If $A = D + U V \in R^{n \times n}$ with $D$ is a diagonal matrix and $U, V \in R^{n \times k}$ , then directly computing the inverse of $A$ is $O (n^{3})$ . However, using the Woodbury matrix identity, we only need to solve the linear equation of the matrix $I + V D^{- 1} U$ which is only $k$ by $k$ . The overall time complexity using the Woodbury matrix identity reduces to $O (k^{3} + k^{2} n)$ .

For example, when solving a ridge regression

\hat{x} = \arg min_{x} ‖ A x - b ‖^{2} + λ ‖ x ‖^{2} = (A^{T} A + λ I)^{- 1} A^{T} b,

we can use the Woodbury matrix identity to speed up the computation when the dimension is much larger than the sample size.

Stability of LU Decomposition¶

Sometimes we may say the LU decomposition of $A$ is $A = L U$ . However, the naive LU decomposition is not numerically stable. In fact, the LU decomposition in linalg.lu will return three matrices P, L, U = lu(A). It applies the Gaussian elimination with partial pivoting to get a matrix factorization $P A = L U$ , where $P$ is a permutation matrix corresponding to row re-ordering during partial pivoting.

For example, consider what happens when we factor the following matrix without pivoting:

A = [\begin{matrix} ϵ & 1 \\ 1 & 1 \end{matrix}] = [\begin{matrix} 1 & 0 \\ ϵ^{- 1} & 1 \end{matrix}] [\begin{matrix} ϵ & 1 \\ 0 & 1 - ϵ^{- 1} \end{matrix}] .

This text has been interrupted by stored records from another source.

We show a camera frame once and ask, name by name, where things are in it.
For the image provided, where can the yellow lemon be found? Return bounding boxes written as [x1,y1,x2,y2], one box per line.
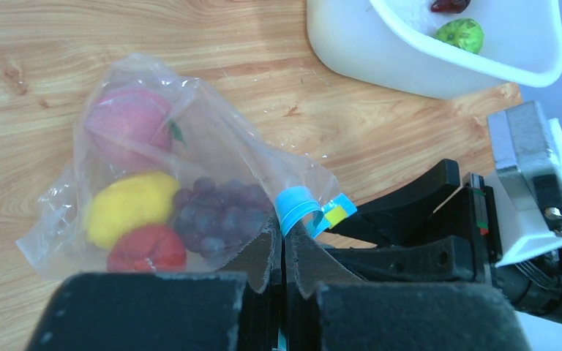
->
[86,171,181,250]

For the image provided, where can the clear zip top bag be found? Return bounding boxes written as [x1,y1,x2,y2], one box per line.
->
[17,53,356,279]

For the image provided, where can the pink peach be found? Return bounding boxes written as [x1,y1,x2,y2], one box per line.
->
[83,86,173,172]

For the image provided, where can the dark brown fig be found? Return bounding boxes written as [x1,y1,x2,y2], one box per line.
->
[430,0,471,14]

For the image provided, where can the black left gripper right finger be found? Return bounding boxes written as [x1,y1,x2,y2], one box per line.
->
[284,224,530,350]

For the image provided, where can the purple grape bunch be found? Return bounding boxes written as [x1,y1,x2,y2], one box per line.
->
[171,177,273,259]

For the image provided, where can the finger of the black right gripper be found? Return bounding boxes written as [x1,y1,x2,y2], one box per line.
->
[327,235,475,282]
[329,159,461,240]

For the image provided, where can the red orange wax apple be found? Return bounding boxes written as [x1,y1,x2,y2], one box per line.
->
[106,224,187,272]

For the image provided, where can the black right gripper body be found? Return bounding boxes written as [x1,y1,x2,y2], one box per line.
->
[431,172,562,333]

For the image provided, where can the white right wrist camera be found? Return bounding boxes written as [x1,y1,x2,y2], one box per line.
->
[485,101,562,267]

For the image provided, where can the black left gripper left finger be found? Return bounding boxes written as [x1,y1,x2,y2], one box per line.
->
[26,216,282,350]

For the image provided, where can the white plastic basket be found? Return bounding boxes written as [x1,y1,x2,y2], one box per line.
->
[306,1,562,99]

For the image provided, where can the green custard apple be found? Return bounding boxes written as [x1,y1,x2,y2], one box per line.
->
[432,18,484,54]

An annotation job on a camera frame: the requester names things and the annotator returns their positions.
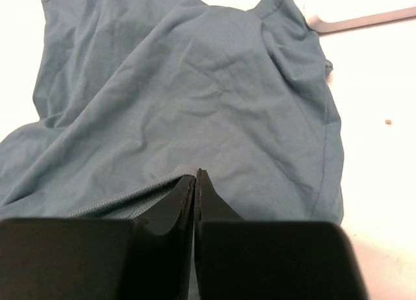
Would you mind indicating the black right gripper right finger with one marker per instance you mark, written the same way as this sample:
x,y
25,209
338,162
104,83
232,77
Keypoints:
x,y
239,259

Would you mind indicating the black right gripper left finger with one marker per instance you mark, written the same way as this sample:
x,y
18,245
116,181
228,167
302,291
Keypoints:
x,y
147,257

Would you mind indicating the blue t shirt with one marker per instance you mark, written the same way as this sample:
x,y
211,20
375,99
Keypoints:
x,y
134,94

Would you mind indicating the white clothes rack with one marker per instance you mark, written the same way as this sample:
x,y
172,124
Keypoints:
x,y
340,20

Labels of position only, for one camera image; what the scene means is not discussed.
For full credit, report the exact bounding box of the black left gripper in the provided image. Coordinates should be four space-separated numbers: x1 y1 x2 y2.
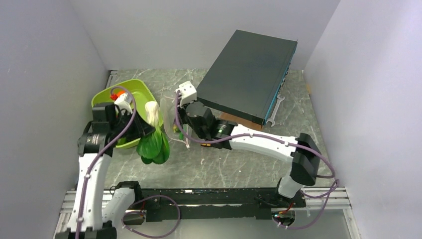
110 108 154 140

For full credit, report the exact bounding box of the white green toy bok choy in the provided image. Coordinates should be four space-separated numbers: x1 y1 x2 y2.
136 101 170 164

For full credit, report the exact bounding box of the clear pink zip top bag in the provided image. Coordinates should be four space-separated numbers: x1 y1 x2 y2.
159 96 190 149

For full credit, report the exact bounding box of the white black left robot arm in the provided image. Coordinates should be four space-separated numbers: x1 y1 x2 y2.
55 102 154 239

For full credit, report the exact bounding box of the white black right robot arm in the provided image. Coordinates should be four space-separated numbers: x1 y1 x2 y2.
175 101 322 207

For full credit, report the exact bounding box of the brown wooden board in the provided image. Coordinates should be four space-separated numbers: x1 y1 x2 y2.
219 112 263 131

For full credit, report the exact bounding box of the lime green plastic basket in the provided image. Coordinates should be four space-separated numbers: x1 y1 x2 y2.
91 79 163 149

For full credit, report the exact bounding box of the orange toy fruit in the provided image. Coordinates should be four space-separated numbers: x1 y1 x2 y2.
110 94 118 101

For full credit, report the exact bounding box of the dark rack server box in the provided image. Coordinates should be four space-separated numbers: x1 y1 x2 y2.
196 30 298 125

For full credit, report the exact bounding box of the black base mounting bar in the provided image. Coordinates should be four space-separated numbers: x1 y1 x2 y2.
130 187 306 222

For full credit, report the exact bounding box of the silver open end wrench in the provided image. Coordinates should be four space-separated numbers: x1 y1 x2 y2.
266 94 285 127

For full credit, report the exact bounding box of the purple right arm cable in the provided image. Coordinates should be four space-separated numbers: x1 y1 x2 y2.
174 92 340 231

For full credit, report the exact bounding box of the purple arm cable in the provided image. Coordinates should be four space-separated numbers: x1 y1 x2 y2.
74 86 137 239
174 92 340 231

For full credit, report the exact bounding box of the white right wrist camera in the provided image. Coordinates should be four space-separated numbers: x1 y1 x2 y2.
175 81 197 107

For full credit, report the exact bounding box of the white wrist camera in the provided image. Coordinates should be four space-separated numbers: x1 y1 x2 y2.
114 91 133 115
175 81 197 107

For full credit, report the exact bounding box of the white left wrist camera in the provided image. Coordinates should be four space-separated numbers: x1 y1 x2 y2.
114 91 133 115

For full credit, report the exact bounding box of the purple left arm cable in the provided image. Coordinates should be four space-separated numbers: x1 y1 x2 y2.
74 86 137 239

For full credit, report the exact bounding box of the aluminium frame rail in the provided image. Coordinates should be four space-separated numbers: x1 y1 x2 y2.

When $ϵ$ is small, $u_{22}$ is large and we may round $u_{22} = 1 - ϵ^{- 1}$ to $- ϵ^{- 1}$ , then we have

[\begin{matrix} 1 & 0 \\ ϵ^{- 1} & 1 \end{matrix}] [\begin{matrix} ϵ & 1 \\ 0 & - ϵ^{- 1} \end{matrix}] = [\begin{matrix} ϵ & 1 \\ 1 & 0 \end{matrix}] \neq A;

that is, a rounding error in the (huge) $u_{22}$ entry causes a complete loss of information about the $a_{22}$ component. This is why the naive LU decomposition is not numerically stable.

Notice that the condition number of $A$ is $κ (A) \approx 2.618$ when $ϵ \to 0$ , so the linear equation is a well-conditioned problem. Therefore, the stability is determined by the algorithm not the problem.

To avoid the numerical instability, we should swap the rows of $A$ :

P = [\begin{matrix} 0 & 1 \\ 1 & 0 \end{matrix}], P A = [\begin{matrix} 1 & 1 \\ ϵ & 1 \end{matrix}] = [\begin{matrix} 1 & 0 \\ ϵ & 1 \end{matrix}] [\begin{matrix} 1 & 1 \\ 0 & 1 - ϵ \end{matrix}]

Even if we round off $ϵ$ to zero in $L$ and $U$ , we still have

[\begin{matrix} 1 & 0 \\ 0 & 1 \end{matrix}] [\begin{matrix} 1 & 1 \\ 0 & 1 \end{matrix}] = [\begin{matrix} 1 & 1 \\ 0 & 1 \end{matrix}] \approx P A .

This idea leads to the algorithm of Gaussian elimination with partial pivoting, which we will not discuss in detail. You can read the textbook on numerical linear algebra for more details.